**What is expected**
All of the lines below are to be transcribed faithfully, with pictures excluded from the copy.

**Data below**
*****
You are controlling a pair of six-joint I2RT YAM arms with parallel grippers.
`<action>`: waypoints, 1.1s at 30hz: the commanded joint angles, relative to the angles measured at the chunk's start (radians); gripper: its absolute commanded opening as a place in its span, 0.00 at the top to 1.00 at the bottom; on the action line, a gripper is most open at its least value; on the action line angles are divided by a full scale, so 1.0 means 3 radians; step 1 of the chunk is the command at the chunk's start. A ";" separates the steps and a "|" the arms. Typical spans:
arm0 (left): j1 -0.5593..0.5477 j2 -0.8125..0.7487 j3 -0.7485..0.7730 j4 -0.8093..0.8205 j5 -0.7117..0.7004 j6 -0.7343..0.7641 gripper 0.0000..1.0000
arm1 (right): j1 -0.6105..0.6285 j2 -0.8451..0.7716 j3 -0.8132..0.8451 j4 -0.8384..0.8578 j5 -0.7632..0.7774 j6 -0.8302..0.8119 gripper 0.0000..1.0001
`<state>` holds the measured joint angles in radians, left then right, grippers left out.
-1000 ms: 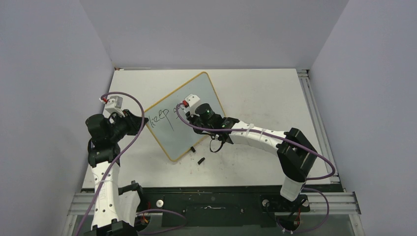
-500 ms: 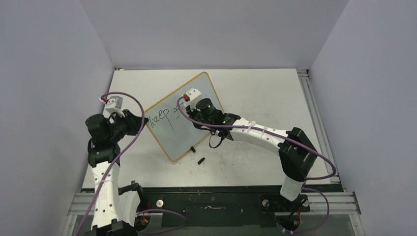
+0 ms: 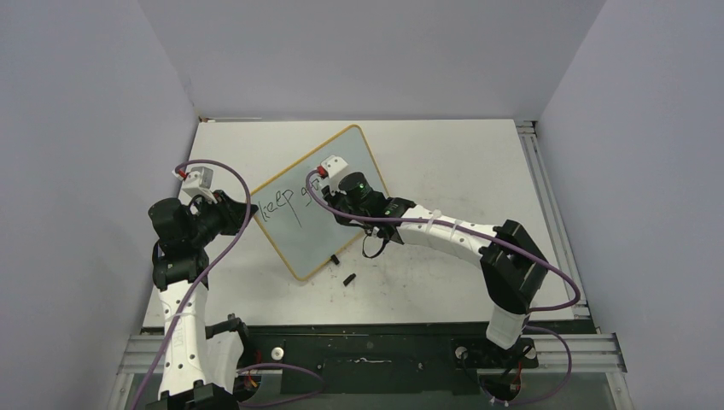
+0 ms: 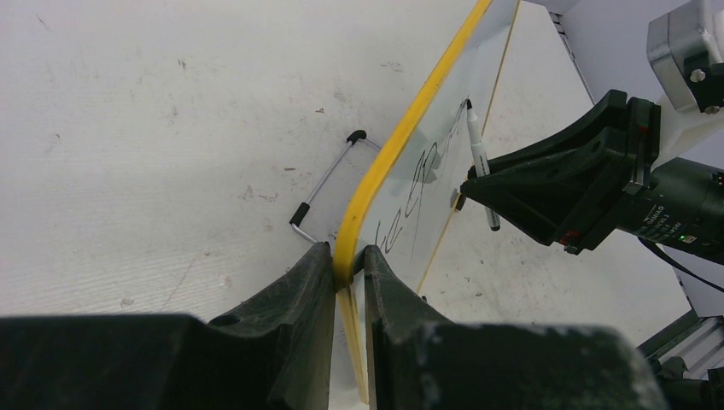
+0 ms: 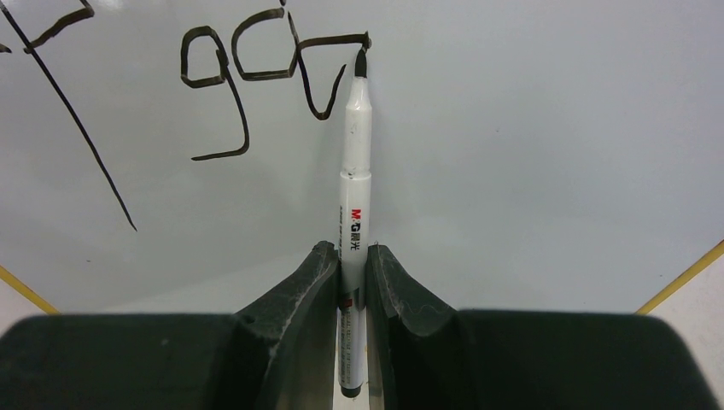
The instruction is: Write a sentence on the whiteboard
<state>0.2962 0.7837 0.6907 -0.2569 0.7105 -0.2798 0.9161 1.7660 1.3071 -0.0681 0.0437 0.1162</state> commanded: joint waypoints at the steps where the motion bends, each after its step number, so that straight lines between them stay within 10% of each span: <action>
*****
**Response below**
You are controlling a pair of six-joint I2RT YAM arms with parallel grippers.
`<action>`: waypoints, 1.1s at 30hz: the commanded joint angles, relative to the angles measured at the chunk's start (radians); gripper: its absolute commanded opening as a place in its span, 0.00 at the top to 1.00 at the bottom; on the action line, a gripper is most open at its least value; on the action line angles are divided by a full scale, so 1.0 means 3 radians; step 1 of the chunk is the command at the chunk's start. A ";" separates the steps and a "|" the arms. Typical spans:
arm0 (left): j1 -0.5593..0.5477 j2 -0.8125..0.7487 j3 -0.7485..0.7730 j4 -0.8093..0.8205 j5 -0.7117..0.7004 j6 -0.7343..0.7641 gripper 0.0000..1.0000
arm1 (right): j1 -0.6105..0.6285 j2 -0.8451..0.7716 j3 -0.8132..0.8451 j4 -0.8384..0.8578 j5 -0.7632..0.7774 j6 -0.8302..0.8119 gripper 0.0000..1.0001
`<state>` holds the measured joint angles in radians, left then right, grippers left out.
-1000 ms: 
-500 ms: 
+0 ms: 
+0 ms: 
+0 ms: 
The instruction is: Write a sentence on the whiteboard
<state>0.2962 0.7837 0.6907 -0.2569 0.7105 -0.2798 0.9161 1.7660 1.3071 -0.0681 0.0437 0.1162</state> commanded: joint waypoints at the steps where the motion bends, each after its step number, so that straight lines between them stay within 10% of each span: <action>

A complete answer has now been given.